Showtime: and Peck is filmed walking toward the Koch Theater, going down the stairs to his dressing room, putting on a suit and tie, while the dancers are filmed putting on makeup, having their hair done.  Out in the house, we see little girls all dressed up to see the ballet (are they relatives of Peck, I wonder?), the musicians taking their places, dancers doing a barre backstage.  Peck works the lobby crowd and then slides into an aisle seat next to critic Mindy Aloff, who decades ago wrote incisive reviews in Portland for Willamette Week and edited the performance program magazine Encore.

Good grief, I thought, is she reviewing?  Turns out she was there as Peck’s guest.
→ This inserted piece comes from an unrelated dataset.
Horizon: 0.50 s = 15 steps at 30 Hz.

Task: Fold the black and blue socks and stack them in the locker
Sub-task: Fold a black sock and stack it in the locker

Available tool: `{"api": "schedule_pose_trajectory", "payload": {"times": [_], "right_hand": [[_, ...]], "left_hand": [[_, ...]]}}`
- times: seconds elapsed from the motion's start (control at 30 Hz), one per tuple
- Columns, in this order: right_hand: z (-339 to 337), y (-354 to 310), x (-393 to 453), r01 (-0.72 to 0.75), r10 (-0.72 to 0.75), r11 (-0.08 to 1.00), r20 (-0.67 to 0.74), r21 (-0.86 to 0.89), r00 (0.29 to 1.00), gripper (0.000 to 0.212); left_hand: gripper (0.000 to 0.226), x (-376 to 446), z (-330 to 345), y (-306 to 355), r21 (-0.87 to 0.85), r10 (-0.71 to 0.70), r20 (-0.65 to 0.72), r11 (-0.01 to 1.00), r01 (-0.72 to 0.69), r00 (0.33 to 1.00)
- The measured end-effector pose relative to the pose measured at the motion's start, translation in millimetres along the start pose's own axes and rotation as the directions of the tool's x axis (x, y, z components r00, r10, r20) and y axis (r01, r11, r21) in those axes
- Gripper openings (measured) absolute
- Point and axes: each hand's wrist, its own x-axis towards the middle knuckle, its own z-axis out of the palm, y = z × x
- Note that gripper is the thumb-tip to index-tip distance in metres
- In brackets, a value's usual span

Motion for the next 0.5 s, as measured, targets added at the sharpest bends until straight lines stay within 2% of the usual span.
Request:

He had been her student, in 2008, a year after he joined City Ballet. He was taking classes at Columbia’s School of General Studies, and he enrolled in Aloff’s course in dance criticism at Barnard. From Aloff’s e-mail response to my questions:  “After his oral presentation comparing a film by Astaire and one by Gene Kelly, I asked him, casually, in front of the class, if he had ever choreographed–something about the way he spoke of images. He said, ‘No, should I?’ And I said that he might try, that I thought he might enjoy it. The next thing I knew, he’d become the choreographer in residence for NYCB.”

So she wasn’t reviewing, but Aloff’s delighted smile as she watched the premiere is a review Peck can take to the bank, although it would be difficult to replicate on a grant application, or in a press release.

Peck, too, is filmed watching his work on opening night, the camera providing the viewers with flashbacks of rehearsal vignettes, presumably going through the choreographer’s mind as he looked at  the finished work. We however, don’t get to do that, and while I understand that this is a post-modern film about process, and not the results of that process (I refuse to call a work of art a product), I would like to have seen how all those bits and pieces finally came together in a finished work.

We do see Peck taking his curtain calls, congratulating the dancers, and then wending his way back to his dressing room to put on makeup and costume for the next ballet on the program, Alexei Ratmansky’s Concerto DSCH.  Ballet 422 concludes with a heart-stoppingly beautiful shot of Lincoln Center Plaza and then the credits roll.

I saw the film on Sunday afternoon at Living Room Theaters, in the company of many dance students and  professionals,  including Natasha Bar, who teaches at Portland Ballet and is the mother of Ellen Bar, a former City Ballet dancer, and one of the film’s producers. When the lights went up, she looked extremely pleased, and well she should have been. How pleasant to see a clearly informative film about ballet with none of the sturm and drang, not to mention pedantry, that have so frequently been the hallmarks of past cinematic treatments of the art form.